I would also love to see more cleaner amps. The Tone King imperial (both channels) would be a great adiction. I would also love something like a Two Rock C.R.S. with its clean channel . I don't know why clean channels are skipped for a lot of models, there're a lot of people, like me, that use them. Seems sometimes that the main target for this machine are the metal guys who wants ultra-clean clinical sounds/high gain modern sounds and 80s hard rockers with plexis/jcm800 and all its variants but not the people which play with more vintagey sounds and style guitars.
While it seems that clean sounds are underrepresented, I think it's important to remember that a high-gain amplifier is only high-gain when the input is turned way up. Many amps that are designed to distort have good cleans with a little or no tweaking. Switch to a different cabinet and the character of the sound changes.
A Mesa Lonestar has gorgeous cleans and the Fractal model of the amp sounds delightfully close to the real thing sitting beside me now. I run the real thing on the second channel 99.9% of the time, controlling it from sweet cleans to major distortion from the guitar, so I use the modeled version the same way.

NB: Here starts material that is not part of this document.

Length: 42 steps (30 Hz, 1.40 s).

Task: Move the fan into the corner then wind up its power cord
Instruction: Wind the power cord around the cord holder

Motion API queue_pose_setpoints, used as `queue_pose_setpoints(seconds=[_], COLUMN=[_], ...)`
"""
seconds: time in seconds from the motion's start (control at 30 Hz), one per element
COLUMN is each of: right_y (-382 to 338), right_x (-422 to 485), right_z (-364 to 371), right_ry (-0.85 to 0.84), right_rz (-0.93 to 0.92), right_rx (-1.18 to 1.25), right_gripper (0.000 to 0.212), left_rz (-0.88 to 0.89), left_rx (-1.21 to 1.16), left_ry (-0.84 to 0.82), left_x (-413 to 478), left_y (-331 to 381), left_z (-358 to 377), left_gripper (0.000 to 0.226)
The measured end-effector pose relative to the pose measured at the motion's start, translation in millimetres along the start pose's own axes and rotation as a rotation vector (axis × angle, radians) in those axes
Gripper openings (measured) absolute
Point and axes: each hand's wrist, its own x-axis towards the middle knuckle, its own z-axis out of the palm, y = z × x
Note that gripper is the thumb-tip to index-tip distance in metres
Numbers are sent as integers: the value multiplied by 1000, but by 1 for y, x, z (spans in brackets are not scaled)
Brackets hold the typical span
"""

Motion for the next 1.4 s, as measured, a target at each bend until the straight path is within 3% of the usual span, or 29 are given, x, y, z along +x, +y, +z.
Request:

The same is true of my ToneKing amps, they're on their lead channels always, the lead gain is between 8-10, and they sound like a Marshall when the guitar is on 10, but crisp and clean when turned down. Both the Lonestar and the ToneKings satisfy my R&B playing friends when they jump on one of the amps, even though the settings didn't change, they just learned to turn down their guitar's volume. And, while I don't play metal, I do love heavy rock and tend to throw that sound into a lot of things and the amps handle it well. Slide a 4x12" cabinet under the combos and a metal-head would be right at home, especially if they turned up the mid-bite on the lead channel.
When I had my AX-8 I would have been more inclined to agree that it was oriented to metal. Then I sold it to a friend who covers all sorts of music, from jazz and R&B, country, blues, rock, and he's covering all those styles with very believable sounds from basically two patches, one is based on the Twin Reverb and the other is Dumble, and his ability to get those showed me the problem was my inability to tweak, not the AX-8. The FM-3, which I'm using currently, is even more realistic sounding and I've got a couple patches that satisfy my clean desires.
So, I'm not sure we need more "clean" channels modeled, we need to dig in and represent the existing models' capabilities better.